Why does $\int_{C_M}{e^{iz}-1\over z}dz=0$ where $C_M$ goes through $0$?

I read an example evalutating $$\int_{-\infty}^\infty {\sin x \over x}dx$$ and the author defines a closed curve $$C_M$$ which is chaining $$\Gamma_M:Me^{it}, t\in[0,\pi]$$ with $$[-M,M]$$.

He writes:

According to Cauchy's theorem, $$\int _{C_M}{e^{iz}-1\over z} dz=0$$ since the integrand has no poles.

(Let $$g$$ be that integrand).
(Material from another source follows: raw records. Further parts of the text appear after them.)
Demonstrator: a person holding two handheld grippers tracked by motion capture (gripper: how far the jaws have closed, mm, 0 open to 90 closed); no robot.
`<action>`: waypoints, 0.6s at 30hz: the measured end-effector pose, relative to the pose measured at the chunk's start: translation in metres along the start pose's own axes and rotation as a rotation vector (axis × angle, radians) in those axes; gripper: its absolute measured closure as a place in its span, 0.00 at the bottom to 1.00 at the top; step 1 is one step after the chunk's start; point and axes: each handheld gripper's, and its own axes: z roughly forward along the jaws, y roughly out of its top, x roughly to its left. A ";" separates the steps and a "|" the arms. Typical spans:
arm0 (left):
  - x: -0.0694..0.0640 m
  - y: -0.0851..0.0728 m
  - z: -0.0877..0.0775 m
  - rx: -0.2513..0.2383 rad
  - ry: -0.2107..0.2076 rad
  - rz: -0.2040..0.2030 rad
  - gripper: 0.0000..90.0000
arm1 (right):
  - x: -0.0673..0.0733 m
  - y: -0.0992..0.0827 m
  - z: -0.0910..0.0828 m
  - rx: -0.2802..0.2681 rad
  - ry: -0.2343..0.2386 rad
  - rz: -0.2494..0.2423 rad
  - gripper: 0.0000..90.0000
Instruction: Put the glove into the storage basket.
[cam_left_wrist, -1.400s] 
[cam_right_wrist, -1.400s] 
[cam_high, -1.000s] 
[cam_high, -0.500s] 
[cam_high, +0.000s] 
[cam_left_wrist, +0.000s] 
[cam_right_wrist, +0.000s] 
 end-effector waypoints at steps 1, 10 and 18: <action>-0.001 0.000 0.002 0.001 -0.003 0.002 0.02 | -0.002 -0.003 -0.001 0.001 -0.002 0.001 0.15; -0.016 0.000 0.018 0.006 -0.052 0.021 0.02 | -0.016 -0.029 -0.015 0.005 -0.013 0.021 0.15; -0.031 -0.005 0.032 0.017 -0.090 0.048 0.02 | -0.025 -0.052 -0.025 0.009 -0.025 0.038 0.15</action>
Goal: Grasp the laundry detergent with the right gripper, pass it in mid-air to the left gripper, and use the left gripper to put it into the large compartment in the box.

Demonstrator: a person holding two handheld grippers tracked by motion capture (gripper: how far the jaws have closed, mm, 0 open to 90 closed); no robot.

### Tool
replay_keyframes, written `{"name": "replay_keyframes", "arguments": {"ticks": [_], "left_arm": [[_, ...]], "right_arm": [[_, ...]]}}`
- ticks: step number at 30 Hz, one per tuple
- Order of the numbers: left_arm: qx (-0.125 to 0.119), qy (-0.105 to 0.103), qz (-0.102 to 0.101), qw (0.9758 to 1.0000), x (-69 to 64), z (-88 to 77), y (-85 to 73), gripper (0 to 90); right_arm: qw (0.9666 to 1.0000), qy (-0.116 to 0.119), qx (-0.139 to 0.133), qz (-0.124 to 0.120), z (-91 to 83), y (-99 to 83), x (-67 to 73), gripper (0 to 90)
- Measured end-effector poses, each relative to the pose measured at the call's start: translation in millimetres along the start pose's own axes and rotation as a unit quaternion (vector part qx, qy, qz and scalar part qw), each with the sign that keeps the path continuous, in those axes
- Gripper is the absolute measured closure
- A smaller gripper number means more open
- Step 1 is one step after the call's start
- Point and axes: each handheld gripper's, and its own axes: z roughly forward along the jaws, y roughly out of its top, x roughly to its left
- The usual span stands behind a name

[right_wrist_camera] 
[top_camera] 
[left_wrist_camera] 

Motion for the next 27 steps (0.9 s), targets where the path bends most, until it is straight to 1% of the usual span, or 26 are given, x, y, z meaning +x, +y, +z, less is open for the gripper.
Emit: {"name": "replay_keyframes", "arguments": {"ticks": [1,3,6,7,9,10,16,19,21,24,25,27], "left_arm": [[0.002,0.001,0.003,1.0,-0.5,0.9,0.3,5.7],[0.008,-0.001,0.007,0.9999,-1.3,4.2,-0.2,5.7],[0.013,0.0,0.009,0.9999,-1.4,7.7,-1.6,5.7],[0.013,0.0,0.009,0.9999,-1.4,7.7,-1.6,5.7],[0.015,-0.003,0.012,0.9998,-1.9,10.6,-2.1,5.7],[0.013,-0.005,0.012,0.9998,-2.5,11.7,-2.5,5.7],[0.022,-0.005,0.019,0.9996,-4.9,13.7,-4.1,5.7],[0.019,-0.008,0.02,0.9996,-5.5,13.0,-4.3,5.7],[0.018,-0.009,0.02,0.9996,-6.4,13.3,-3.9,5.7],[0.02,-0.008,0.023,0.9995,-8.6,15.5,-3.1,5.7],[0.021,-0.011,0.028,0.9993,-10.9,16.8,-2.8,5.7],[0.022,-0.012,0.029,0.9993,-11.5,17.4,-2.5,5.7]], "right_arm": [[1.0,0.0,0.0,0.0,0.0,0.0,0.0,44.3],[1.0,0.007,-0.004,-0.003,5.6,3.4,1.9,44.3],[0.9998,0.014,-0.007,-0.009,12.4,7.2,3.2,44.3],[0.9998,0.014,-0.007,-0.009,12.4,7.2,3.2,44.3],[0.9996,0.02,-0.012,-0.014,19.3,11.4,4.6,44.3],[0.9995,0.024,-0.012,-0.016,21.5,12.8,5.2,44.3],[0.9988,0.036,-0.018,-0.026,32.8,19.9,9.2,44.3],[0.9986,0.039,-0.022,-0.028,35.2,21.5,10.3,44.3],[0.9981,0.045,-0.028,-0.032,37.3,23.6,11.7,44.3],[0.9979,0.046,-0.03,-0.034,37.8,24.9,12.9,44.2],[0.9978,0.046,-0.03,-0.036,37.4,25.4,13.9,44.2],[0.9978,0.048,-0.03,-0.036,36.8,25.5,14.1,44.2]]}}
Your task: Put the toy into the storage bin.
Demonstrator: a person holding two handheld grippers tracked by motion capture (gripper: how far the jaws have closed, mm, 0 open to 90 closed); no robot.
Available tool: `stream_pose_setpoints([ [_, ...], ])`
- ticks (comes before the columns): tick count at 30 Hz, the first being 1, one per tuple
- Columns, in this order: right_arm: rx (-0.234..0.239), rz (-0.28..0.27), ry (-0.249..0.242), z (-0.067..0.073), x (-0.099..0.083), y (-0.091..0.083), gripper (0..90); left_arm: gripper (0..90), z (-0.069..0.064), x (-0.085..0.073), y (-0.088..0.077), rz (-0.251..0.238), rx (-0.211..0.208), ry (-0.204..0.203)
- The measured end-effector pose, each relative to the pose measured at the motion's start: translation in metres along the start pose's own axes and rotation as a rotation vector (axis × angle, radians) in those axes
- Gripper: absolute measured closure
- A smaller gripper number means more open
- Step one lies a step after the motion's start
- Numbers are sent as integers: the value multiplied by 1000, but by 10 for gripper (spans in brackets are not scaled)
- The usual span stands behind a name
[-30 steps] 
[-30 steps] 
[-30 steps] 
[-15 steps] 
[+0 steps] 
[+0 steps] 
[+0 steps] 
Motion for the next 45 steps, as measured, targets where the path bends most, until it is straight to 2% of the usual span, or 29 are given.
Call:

I don't understand this equation: Cauchy Theorem demands $$f$$ to be analytic in an open region $$D$$ which contains $$C_M$$. But there's not such a region since $$C_M$$ goes throug $$0$$, but $$g$$ is not analytic in $$0$$. I would like for an explanation, thanks!

• The singularity $z=0$ is removable, not a pole. – user10354138 May 21 at 17:47
• I know 2 theorems by Cauchy in that context: The first demands analiticity of $f$ in an open region $D$ and the other one is the residue theorem. Do you know which one of Cauchy's theorems they mean? – J. Doe May 21 at 17:52
• Alternatively, replace $C_R$ by a loop $C_R'$ that is the same as $C_R$, but that very close to $0$ does an arc around $0$ to leave it outside $C_R'$. On $C_R'$ you can apply Cauchy's theorem as you know it, and the difference between $\int_{C_R}$ and $\int_{C_R'}$ is the integral on a very little loop. Observe that $\frac{e^{iz}-1}{z}$ is bounded near $0$, therefore the integral on a very small loop near zero tends to zero with the length of the loop. Therefore $0=\int_{C_R'}$ and tends to $\int_{C_R}$ as the little loop closes. Therefore $\int_{C_R}=0$. – logarithm May 21 at 17:53

We see that $$g(z) = \sum_{n=1}^\infty {1 \over n!} \alpha^n z^{n-1}$$ is entire and that $${e^{\alpha z} -1 \over z} = g(z)$$ for all $$z \neq 0$$.